- **Collected data**

[Start of section]

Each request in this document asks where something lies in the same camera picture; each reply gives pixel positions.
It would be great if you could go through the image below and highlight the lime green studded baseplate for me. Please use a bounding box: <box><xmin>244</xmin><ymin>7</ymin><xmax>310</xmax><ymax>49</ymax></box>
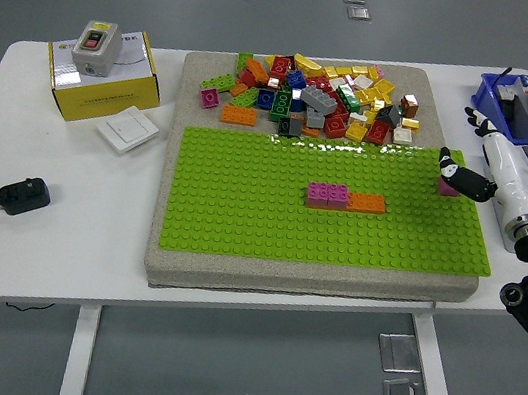
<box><xmin>157</xmin><ymin>103</ymin><xmax>512</xmax><ymax>304</ymax></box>

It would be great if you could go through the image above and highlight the square grey brick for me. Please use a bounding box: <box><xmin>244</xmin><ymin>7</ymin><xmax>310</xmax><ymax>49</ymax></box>
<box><xmin>304</xmin><ymin>108</ymin><xmax>328</xmax><ymax>130</ymax></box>

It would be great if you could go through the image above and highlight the lime green long brick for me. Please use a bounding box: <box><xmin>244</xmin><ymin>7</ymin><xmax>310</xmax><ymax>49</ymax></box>
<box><xmin>199</xmin><ymin>69</ymin><xmax>238</xmax><ymax>96</ymax></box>
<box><xmin>228</xmin><ymin>83</ymin><xmax>262</xmax><ymax>111</ymax></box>

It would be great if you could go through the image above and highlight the white wall switch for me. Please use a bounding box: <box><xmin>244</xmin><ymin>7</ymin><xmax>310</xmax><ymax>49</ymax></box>
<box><xmin>92</xmin><ymin>99</ymin><xmax>164</xmax><ymax>161</ymax></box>

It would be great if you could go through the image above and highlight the dark grey slope brick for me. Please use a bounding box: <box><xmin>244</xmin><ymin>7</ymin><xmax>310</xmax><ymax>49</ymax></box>
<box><xmin>375</xmin><ymin>102</ymin><xmax>405</xmax><ymax>129</ymax></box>

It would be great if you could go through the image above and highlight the grey-brown foam mat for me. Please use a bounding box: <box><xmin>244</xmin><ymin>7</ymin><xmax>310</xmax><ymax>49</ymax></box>
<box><xmin>140</xmin><ymin>28</ymin><xmax>513</xmax><ymax>342</ymax></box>

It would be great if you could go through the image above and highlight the red square ringed brick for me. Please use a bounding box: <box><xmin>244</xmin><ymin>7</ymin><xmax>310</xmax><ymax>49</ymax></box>
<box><xmin>322</xmin><ymin>114</ymin><xmax>349</xmax><ymax>140</ymax></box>

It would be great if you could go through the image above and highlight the long grey brick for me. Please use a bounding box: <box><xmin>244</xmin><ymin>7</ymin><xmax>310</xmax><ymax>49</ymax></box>
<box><xmin>298</xmin><ymin>84</ymin><xmax>342</xmax><ymax>117</ymax></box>

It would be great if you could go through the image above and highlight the blue studded brick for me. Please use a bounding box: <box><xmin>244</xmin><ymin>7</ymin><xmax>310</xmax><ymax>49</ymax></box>
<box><xmin>284</xmin><ymin>69</ymin><xmax>310</xmax><ymax>92</ymax></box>

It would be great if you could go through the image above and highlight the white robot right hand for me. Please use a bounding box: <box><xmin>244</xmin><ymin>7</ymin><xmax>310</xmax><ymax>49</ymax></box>
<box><xmin>428</xmin><ymin>102</ymin><xmax>528</xmax><ymax>231</ymax></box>

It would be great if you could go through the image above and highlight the thin black cable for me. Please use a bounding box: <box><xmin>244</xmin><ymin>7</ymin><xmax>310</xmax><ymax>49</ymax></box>
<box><xmin>495</xmin><ymin>64</ymin><xmax>515</xmax><ymax>88</ymax></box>

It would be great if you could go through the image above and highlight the brown brick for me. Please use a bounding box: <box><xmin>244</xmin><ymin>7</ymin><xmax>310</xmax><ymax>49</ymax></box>
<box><xmin>398</xmin><ymin>92</ymin><xmax>422</xmax><ymax>119</ymax></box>

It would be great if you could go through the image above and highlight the long orange brick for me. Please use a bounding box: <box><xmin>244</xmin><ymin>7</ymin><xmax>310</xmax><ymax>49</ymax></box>
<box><xmin>305</xmin><ymin>183</ymin><xmax>390</xmax><ymax>222</ymax></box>

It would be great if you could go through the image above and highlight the grey push-button switch box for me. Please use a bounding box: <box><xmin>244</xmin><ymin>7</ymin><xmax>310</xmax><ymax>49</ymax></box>
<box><xmin>67</xmin><ymin>16</ymin><xmax>127</xmax><ymax>82</ymax></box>

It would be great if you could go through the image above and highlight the white table leg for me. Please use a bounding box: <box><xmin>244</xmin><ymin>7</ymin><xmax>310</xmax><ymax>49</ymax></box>
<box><xmin>397</xmin><ymin>312</ymin><xmax>470</xmax><ymax>395</ymax></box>
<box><xmin>58</xmin><ymin>302</ymin><xmax>103</xmax><ymax>395</ymax></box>

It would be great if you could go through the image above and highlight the dark grey ringed brick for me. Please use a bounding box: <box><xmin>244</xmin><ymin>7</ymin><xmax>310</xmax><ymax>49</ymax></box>
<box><xmin>277</xmin><ymin>115</ymin><xmax>304</xmax><ymax>140</ymax></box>

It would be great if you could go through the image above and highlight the magenta brick with ring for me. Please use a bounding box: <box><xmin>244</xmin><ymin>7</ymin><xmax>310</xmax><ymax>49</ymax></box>
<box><xmin>197</xmin><ymin>86</ymin><xmax>223</xmax><ymax>112</ymax></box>

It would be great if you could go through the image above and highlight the golden yellow wedge brick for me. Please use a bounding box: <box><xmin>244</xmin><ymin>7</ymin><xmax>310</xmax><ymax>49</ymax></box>
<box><xmin>292</xmin><ymin>52</ymin><xmax>327</xmax><ymax>78</ymax></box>

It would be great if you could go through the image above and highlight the yellow white cardboard box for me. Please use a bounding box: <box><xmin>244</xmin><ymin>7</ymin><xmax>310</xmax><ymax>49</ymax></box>
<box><xmin>35</xmin><ymin>15</ymin><xmax>173</xmax><ymax>138</ymax></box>

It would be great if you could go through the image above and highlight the blue brick with ring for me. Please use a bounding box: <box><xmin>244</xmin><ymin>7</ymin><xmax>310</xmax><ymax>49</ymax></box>
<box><xmin>255</xmin><ymin>87</ymin><xmax>278</xmax><ymax>111</ymax></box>

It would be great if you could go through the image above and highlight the black power adapter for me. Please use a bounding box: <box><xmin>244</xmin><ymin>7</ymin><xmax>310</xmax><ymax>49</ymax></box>
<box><xmin>0</xmin><ymin>171</ymin><xmax>55</xmax><ymax>222</ymax></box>

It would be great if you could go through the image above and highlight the flat orange eight-stud brick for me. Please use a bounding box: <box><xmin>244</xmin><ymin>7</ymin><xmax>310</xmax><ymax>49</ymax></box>
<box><xmin>219</xmin><ymin>103</ymin><xmax>259</xmax><ymax>129</ymax></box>

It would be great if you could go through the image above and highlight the red white-spotted brick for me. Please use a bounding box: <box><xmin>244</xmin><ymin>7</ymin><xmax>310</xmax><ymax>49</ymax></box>
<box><xmin>307</xmin><ymin>75</ymin><xmax>333</xmax><ymax>93</ymax></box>

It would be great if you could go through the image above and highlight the magenta square brick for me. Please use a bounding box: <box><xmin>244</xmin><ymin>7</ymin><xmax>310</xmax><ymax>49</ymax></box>
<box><xmin>435</xmin><ymin>173</ymin><xmax>464</xmax><ymax>200</ymax></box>
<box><xmin>304</xmin><ymin>180</ymin><xmax>332</xmax><ymax>211</ymax></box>
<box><xmin>324</xmin><ymin>182</ymin><xmax>352</xmax><ymax>211</ymax></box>

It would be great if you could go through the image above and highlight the large red brick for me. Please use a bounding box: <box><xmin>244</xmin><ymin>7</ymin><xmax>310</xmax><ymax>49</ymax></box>
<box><xmin>268</xmin><ymin>53</ymin><xmax>298</xmax><ymax>86</ymax></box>

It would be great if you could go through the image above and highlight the dark green ringed brick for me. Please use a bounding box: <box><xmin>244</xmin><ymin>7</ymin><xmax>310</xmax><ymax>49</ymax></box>
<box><xmin>269</xmin><ymin>88</ymin><xmax>296</xmax><ymax>125</ymax></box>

[End of section]

- **Exercise objective**
Each line carrying the string "magenta" should be copied out from the entries.

- **Exercise output**
It would be great if you could go through the image above and highlight the magenta brick with ring for me. Please use a bounding box: <box><xmin>244</xmin><ymin>7</ymin><xmax>310</xmax><ymax>49</ymax></box>
It would be great if you could go through the image above and highlight the magenta square brick for me. Please use a bounding box: <box><xmin>244</xmin><ymin>7</ymin><xmax>310</xmax><ymax>49</ymax></box>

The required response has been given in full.